Problem requirements:
With the line containing "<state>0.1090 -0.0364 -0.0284" as the starting point, output every line of the data below through its final line, character for character.

Extracted data:
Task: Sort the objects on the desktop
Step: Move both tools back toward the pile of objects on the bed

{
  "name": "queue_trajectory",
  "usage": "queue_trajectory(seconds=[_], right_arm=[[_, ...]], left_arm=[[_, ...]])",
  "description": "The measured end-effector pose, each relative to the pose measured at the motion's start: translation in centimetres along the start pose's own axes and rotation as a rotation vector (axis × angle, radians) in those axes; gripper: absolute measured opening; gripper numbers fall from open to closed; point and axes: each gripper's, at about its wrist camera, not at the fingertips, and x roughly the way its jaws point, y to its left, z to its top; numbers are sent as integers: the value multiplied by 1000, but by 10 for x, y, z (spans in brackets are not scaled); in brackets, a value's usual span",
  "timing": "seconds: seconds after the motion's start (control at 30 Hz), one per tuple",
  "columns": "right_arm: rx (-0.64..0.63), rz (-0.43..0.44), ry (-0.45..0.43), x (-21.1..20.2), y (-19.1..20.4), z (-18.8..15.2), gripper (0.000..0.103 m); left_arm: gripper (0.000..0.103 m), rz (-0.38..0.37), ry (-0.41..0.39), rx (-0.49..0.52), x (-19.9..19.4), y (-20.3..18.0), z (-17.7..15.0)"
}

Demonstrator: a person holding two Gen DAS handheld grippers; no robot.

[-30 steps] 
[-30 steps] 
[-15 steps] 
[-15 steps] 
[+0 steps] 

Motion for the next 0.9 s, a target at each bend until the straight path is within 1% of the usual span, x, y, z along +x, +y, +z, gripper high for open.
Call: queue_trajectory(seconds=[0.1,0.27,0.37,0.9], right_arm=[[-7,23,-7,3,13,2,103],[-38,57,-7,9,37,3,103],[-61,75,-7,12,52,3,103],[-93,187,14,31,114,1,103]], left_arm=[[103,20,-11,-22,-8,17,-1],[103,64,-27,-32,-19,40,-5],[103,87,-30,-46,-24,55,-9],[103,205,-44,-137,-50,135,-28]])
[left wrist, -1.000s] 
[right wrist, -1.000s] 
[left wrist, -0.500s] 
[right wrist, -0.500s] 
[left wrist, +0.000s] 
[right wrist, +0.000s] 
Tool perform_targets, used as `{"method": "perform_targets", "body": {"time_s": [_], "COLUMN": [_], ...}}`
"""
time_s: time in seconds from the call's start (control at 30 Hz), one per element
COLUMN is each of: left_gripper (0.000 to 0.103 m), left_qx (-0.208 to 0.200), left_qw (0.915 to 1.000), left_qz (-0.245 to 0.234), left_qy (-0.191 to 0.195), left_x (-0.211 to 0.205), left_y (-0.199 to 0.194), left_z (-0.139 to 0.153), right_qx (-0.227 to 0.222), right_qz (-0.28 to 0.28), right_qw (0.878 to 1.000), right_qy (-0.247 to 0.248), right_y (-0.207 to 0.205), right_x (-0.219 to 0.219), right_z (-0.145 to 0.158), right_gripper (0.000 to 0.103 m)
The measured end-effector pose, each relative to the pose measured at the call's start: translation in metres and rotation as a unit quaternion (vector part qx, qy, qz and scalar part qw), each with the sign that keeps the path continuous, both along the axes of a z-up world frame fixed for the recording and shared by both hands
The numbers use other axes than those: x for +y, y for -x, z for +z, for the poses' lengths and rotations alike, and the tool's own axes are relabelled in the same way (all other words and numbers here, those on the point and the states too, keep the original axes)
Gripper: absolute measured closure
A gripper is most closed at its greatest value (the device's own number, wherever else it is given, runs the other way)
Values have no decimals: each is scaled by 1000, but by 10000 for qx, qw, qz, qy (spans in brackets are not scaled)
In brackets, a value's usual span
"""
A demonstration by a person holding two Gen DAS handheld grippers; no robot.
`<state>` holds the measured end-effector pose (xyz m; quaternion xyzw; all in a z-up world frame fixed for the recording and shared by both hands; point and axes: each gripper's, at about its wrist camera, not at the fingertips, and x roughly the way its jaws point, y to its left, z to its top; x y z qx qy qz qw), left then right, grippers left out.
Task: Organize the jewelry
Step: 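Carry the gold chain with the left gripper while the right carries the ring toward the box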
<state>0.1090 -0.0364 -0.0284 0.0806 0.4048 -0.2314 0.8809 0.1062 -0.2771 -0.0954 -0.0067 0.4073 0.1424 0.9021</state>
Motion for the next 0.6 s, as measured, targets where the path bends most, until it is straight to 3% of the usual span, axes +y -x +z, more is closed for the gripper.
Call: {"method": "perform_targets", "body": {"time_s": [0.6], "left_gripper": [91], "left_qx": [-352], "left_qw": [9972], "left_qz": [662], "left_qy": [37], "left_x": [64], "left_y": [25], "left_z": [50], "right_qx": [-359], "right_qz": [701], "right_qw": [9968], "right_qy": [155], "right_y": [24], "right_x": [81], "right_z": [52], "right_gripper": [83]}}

Solution to this exercise:
<state>0.1090 -0.0364 -0.0284 0.0806 0.4048 -0.2314 0.8809 0.1062 -0.2771 -0.0954 -0.0067 0.4073 0.1424 0.9021</state>
Motion for the next 0.6 s, as measured, targets where the path bends most, until it is straight to 3% of the usual span, axes +y -x +z, more is closed for the gripper.
Call: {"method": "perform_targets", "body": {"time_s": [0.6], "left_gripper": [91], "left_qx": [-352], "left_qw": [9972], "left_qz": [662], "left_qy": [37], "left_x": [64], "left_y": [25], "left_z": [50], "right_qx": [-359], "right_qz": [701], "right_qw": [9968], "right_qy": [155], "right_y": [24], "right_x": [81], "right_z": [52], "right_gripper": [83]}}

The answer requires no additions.